Aim of the task: Copy the data below verbatim, leaving no line out.
====
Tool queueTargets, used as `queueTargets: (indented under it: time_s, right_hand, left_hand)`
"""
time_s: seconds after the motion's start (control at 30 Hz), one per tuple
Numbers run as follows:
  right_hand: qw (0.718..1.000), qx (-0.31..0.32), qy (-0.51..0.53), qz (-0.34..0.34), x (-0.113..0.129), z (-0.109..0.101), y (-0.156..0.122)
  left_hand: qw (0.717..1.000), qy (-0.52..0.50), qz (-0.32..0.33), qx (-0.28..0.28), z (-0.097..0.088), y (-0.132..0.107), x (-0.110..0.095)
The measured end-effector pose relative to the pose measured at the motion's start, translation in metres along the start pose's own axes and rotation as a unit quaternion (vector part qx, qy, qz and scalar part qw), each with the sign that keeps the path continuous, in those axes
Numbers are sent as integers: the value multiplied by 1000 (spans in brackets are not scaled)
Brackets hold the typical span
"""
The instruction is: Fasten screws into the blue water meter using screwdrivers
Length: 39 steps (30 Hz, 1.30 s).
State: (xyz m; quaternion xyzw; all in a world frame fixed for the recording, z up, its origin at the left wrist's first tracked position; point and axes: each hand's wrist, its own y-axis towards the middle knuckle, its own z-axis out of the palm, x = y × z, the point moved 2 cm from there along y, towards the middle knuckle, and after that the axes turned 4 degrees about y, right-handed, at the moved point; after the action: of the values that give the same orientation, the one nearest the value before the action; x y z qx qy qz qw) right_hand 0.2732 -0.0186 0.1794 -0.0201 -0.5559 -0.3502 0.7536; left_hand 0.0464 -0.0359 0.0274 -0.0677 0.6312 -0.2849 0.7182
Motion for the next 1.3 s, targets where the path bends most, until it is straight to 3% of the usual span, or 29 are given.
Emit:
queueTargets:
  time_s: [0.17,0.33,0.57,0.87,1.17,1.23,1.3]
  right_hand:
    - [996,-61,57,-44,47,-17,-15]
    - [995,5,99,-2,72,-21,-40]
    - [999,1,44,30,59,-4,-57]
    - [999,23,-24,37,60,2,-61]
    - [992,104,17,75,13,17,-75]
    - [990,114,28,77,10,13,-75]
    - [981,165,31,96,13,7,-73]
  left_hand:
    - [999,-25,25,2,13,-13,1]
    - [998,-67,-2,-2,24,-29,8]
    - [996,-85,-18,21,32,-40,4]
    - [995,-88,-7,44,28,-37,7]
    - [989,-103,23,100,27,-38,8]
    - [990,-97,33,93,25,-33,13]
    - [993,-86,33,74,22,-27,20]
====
Answer to the problem:
Tool queueTargets, used as `queueTargets: (indented under it: time_s, right_hand, left_hand)`
"""
time_s: seconds after the motion's start (control at 30 Hz), one per tuple
Numbers run as follows:
  right_hand: qw (0.718..1.000), qx (-0.31..0.32), qy (-0.51..0.53), qz (-0.34..0.34), x (-0.113..0.129), z (-0.109..0.101), y (-0.156..0.122)
  left_hand: qw (0.717..1.000), qy (-0.52..0.50), qz (-0.32..0.33), qx (-0.28..0.28), z (-0.097..0.088), y (-0.132..0.107), x (-0.110..0.095)
The measured end-effector pose relative to the pose measured at the motion's start, translation in metres along the start pose's own axes and rotation as a unit quaternion (vector part qx, qy, qz and scalar part qw), each with the sign that keeps the path continuous, in those axes
Numbers are sent as integers: the value multiplied by 1000 (spans in brackets are not scaled)
Brackets hold the typical span
"""
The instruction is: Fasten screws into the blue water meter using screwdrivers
Length: 39 steps (30 Hz, 1.30 s).
State: (xyz m; quaternion xyzw; all in a world frame fixed for the recording, z up, its origin at the left wrist's first tracked position; point and axes: each hand's wrist, its own y-axis towards the middle knuckle, its own z-axis out of the palm, x = y × z, the point moved 2 cm from there along y, towards the middle knuckle, and after that the axes turned 4 degrees about y, right-handed, at the moved point; after the action: of the values that give the same orientation, the one nearest the value before the action; x y z qx qy qz qw) right_hand 0.2732 -0.0186 0.1794 -0.0201 -0.5559 -0.3502 0.7536; left_hand 0.0464 -0.0359 0.0274 -0.0677 0.6312 -0.2849 0.7182
Motion for the next 1.3 s, targets where the path bends most, until it is straight to 3% of the usual span, or 29 are given.
Emit:
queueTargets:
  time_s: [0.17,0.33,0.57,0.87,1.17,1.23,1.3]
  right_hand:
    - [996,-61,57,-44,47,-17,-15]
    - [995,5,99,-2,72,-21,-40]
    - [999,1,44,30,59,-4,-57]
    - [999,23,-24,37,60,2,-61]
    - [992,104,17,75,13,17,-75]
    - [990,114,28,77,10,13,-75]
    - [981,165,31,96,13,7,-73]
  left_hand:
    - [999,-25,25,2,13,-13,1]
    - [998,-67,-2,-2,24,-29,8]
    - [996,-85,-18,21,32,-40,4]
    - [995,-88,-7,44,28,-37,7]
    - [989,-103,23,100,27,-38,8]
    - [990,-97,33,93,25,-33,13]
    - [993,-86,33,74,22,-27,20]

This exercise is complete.